Les Terriens, là-haut, poussèrent un soupir collectif de soulagement. Mais il était prématuré.
Les planeurs n’avaient cessé de croiser au-dessus du lieu d’échange et pendant le voyage. Si leurs équipages avaient été pour le moins surpris par la méthode employée pour extraire les pieux, ils ne l’avaient nullement montré. Barlennan, bien entendu, espérait qu’ils avaient vu et ajouté cette information à la liste des talents supérieurs de son propre peuple. Il ne fut pas trop surpris de voir une douzaine de planeurs sur la plage, près de l’embouchure du fjord, et ordonna au timonier de diriger le navire vers ce point. Les insulaires avaient peut-être au moins remarqué qu’il avait récupéré les pieux intacts.

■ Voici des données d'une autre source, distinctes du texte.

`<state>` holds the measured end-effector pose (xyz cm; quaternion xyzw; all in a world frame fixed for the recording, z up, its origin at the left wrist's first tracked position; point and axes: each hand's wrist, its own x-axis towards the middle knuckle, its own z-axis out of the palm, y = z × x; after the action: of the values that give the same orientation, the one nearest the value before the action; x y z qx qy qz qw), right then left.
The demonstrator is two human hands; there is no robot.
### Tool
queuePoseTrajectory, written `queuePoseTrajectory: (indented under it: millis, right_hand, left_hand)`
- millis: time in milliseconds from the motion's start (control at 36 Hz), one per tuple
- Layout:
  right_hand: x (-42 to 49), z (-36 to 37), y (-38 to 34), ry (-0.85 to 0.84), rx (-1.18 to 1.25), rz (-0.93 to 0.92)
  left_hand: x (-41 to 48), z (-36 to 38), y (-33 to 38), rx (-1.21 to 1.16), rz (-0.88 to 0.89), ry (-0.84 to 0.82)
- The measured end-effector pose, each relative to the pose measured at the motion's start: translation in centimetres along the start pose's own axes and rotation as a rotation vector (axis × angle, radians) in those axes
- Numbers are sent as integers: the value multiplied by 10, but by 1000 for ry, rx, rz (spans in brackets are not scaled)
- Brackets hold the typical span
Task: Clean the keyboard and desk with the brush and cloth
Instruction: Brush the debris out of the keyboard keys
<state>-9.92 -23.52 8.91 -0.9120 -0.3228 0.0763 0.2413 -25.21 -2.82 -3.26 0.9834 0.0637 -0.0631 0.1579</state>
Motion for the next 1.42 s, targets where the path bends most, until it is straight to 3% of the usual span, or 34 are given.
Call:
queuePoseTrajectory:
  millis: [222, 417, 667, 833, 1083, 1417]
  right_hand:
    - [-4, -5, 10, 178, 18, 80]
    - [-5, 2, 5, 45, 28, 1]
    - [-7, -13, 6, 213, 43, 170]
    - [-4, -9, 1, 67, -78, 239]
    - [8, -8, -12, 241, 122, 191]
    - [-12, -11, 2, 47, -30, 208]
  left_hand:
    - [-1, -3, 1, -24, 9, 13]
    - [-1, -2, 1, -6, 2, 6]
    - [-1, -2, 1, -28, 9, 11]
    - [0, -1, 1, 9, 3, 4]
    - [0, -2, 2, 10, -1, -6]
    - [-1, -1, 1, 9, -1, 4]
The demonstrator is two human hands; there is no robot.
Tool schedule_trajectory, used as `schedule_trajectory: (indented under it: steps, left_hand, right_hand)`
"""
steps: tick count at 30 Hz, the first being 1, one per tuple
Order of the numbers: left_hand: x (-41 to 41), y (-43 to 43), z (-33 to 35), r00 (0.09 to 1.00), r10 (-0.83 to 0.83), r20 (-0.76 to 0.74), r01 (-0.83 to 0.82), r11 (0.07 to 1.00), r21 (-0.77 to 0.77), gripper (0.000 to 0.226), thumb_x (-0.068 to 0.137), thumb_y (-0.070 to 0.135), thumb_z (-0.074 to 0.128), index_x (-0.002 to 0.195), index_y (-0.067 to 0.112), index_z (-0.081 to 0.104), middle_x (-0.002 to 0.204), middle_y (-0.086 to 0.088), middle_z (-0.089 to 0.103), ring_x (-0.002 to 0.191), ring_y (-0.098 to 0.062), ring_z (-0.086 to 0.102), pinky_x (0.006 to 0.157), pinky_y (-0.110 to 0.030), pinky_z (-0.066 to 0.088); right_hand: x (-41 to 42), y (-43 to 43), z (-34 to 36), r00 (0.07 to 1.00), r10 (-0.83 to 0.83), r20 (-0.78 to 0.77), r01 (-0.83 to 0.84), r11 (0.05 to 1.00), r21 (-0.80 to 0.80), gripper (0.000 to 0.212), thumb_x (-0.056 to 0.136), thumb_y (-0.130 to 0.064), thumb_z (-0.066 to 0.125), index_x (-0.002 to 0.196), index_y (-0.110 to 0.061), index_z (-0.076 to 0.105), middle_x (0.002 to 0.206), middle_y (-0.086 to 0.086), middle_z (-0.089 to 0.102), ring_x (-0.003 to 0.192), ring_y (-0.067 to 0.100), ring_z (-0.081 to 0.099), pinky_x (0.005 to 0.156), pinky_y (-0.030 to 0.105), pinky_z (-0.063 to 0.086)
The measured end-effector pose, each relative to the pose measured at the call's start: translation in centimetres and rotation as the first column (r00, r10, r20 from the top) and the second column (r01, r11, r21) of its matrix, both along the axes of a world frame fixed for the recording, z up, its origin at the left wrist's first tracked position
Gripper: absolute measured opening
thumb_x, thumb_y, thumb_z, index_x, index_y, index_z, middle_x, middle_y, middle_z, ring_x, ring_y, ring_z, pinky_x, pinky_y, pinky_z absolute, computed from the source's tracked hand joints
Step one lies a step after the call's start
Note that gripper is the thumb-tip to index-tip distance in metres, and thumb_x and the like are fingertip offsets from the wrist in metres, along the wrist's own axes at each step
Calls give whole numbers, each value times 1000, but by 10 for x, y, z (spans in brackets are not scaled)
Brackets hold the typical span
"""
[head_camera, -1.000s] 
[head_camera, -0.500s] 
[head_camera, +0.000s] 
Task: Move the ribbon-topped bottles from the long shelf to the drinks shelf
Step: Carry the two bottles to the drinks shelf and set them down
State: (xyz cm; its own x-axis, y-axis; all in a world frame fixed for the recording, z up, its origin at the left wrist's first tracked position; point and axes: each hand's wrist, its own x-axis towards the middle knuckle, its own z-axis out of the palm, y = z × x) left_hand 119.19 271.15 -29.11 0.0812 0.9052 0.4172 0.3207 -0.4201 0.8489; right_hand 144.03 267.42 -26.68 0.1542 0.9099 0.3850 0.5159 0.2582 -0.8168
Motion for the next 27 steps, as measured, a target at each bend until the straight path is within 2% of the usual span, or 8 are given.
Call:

Reejaaren fut le premier à les accueillir quand le Bree s’ancra à quelques mètres du rivage.
— Ainsi, votre bateau est de nouveau en état de marche ? Si j’étais vous, je m’arrangerais pour rencontrer les prochaines tempêtes très loin des terres.
— C’est vrai, admit Barlennan. La difficulté, dans une mer que vous ne connaissez pas, est d’être sûr de l’endroit où vous êtes par rapport aux terres. Peut-être accepteriez-vous de nous expliquer la disposition des îles dans ces parages ? À moins que vous n’ayez des cartes dont vous pourriez vous défaire ? J’aurais dû penser à vous demander cela plus tôt.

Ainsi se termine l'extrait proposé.